Volume 154, Issue 1 , Pages 27-30, January 2011
Non-syndromic malformations of the central nervous system in twin pregnancies: diagnostic and other clinical features of importance
Article Outline
- Abstract
- 1. Introduction
- 2. Materials and methods
- 3. Results
- 4. Comments
- Acknowledgements
- References
- Copyright
Abstract
Objective
The incidence of central nervous system malformations is higher among twins. Our aim was to summarize information about these malformations in twin pregnancies.
Study design
Based on a sample originating from the biggest genetic centre in Hungary between January 1990 and December 2008, we examined the data of 42 twin pregnancies associated with non-syndromic malformations of the central nervous system.
Results
The involvement of monozygotic fetuses and dizygotic ones of the same gender was found to be 62.5%. Usually only one of the fetuses was affected (57.1%), while the other one was healthy. The male-to-female ratio was 0.75. Identical and fraternal twins were found in 68.4% and 31.6% of the cases, respectively. In the pregnancies of our study the malformation was diagnosed before the 24th gestational week in 90% of the cases. Polyhydramnios (54.8%) was the most commonly associated non-central nervous system malformation.
Conclusion
Our findings suggest that, in addition to placentation and gestational age, the position of the affected fetus with relation to the uterine orifice is of great importance in determining whether selective abortion is an option in deciding about the outcome of pregnancies affected by craniospinal malformation.

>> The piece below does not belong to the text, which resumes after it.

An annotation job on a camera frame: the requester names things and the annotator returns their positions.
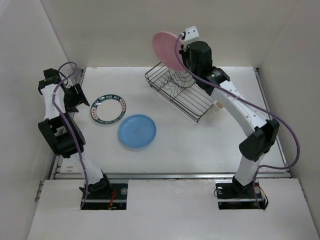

Keywords: Twin pregnancy, Genetic counselling, Malformation of the central nervous system, Selective termination of pregnancy, Induced abortion
1. Introduction
Owing to the risk of possible complications twin pregnancies are regarded as obstetric pathological conditions [1]. Due to the spread of assisted reproductive techniques, the incidence of multiple pregnancies has significantly increased. Approximately two thirds of twins are fraternal (dizygotic, DZ). Their prevalence is 7–11/1000 deliveries, which increases in parallel with increasing maternal age. Fraternal twins are the result of simultaneous ovulation of two egg cells fertilized by two sperm cells. The prevalence of identical (monozygotic, MZ) twins is 3–3.5/1000 deliveries [2]. MZ twins result from the separation of the zygote at different stages of development. If, after division, the two cells of the zygote separate, two placentas, two chorions and amnions develop (diplacental, dichorionic, diamnionic placentation, DDD). If the separation is only partial, the two placentas unite to result in monoplacental, dichorionic and diamnionic placentation (MDD). If embryonic division begins prior to the development of the chorion, it leads to the development of two amnions within a single chorion (monoplacental, monochorionic, diamnionic placentation MMD), but when the process starts after the formation of the amnions, it results in a single amnion (monoplacental, monochorionic and monoamnionic placentation, MMM) [3].
Congenital malformations in twin pregnancies, especially monozygotic ones, have been widely known to occur more commonly than in singleton pregnancies; moreover those malformations usually affect one of the fetuses alone [4], [5]. There are several explanations for why the chances of genetic malformations in multiple pregnancies are higher [6]. Based on some studies, the risk of genetic disorders in twin pregnancies may be twice or three times as high as in singleton ones [7], [8], [9]. Certain malformations are associated with the process of twin formation itself (acardiacus, conjoined twins) [8], while the incidence of others exceeds the figures found in singleton pregnancies.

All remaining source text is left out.